Exercise instructions - All lines in the data below carrying the string "that" are to be located and copied.

Extracted data entries:
○ ○ ○
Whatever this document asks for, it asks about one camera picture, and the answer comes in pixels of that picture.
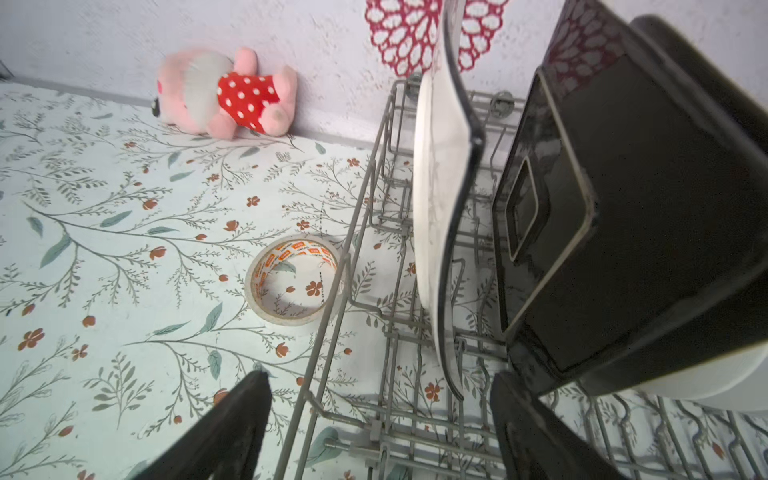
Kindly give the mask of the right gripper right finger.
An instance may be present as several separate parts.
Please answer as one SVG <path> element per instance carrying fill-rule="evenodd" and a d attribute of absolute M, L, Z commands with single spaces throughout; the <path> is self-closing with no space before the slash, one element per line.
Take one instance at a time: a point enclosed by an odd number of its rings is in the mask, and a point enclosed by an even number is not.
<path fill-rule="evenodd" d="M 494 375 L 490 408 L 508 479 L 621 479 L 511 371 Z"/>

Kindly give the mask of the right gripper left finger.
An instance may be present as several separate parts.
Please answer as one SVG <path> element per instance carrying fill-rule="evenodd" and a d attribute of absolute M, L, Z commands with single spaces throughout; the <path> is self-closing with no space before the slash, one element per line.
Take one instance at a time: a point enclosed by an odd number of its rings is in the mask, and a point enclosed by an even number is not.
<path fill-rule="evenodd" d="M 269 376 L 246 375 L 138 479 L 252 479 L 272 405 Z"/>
○ ○ ○
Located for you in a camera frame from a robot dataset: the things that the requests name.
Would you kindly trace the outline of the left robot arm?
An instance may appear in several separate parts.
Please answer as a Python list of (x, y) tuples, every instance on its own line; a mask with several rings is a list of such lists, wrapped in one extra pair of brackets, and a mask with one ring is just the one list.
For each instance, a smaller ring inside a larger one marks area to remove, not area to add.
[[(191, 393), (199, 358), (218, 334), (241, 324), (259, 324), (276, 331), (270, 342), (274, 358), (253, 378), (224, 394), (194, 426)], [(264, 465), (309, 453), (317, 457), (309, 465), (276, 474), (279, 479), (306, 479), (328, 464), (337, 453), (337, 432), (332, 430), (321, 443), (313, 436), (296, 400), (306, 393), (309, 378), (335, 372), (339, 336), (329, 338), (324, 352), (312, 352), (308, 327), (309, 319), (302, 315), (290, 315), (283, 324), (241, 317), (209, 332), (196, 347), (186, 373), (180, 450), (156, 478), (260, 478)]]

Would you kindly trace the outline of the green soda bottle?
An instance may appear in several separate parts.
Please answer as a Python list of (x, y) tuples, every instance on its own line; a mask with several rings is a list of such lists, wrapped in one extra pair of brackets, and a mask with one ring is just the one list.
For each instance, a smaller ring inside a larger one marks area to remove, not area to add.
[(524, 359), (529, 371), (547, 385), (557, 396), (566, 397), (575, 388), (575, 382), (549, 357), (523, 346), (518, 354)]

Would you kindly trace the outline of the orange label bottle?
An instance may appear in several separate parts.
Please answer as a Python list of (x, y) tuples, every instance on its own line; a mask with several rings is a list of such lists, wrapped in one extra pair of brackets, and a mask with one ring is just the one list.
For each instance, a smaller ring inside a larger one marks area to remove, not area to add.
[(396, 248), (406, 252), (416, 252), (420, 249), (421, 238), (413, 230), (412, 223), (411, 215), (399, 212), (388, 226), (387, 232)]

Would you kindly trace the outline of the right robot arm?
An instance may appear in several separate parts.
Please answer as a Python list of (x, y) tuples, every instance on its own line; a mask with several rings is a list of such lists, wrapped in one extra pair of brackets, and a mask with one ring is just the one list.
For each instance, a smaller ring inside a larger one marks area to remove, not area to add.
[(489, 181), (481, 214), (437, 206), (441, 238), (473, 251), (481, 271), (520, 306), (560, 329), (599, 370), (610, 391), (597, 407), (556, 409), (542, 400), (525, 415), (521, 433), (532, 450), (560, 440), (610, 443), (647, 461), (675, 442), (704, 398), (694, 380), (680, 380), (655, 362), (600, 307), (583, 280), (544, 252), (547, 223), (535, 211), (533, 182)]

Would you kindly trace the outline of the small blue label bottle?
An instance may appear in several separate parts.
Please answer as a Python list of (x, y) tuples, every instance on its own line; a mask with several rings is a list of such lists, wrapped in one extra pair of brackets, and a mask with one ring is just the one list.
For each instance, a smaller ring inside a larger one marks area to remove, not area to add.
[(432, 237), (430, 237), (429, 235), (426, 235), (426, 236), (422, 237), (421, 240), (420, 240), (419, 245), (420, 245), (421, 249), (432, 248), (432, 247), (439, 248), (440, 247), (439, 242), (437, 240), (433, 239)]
○ ○ ○
Answer space -
Whatever this document asks for, it asks about one camera picture, and the answer comes in pixels of that picture.
Located for you in a camera frame from a robot dataset: the things that the requests name.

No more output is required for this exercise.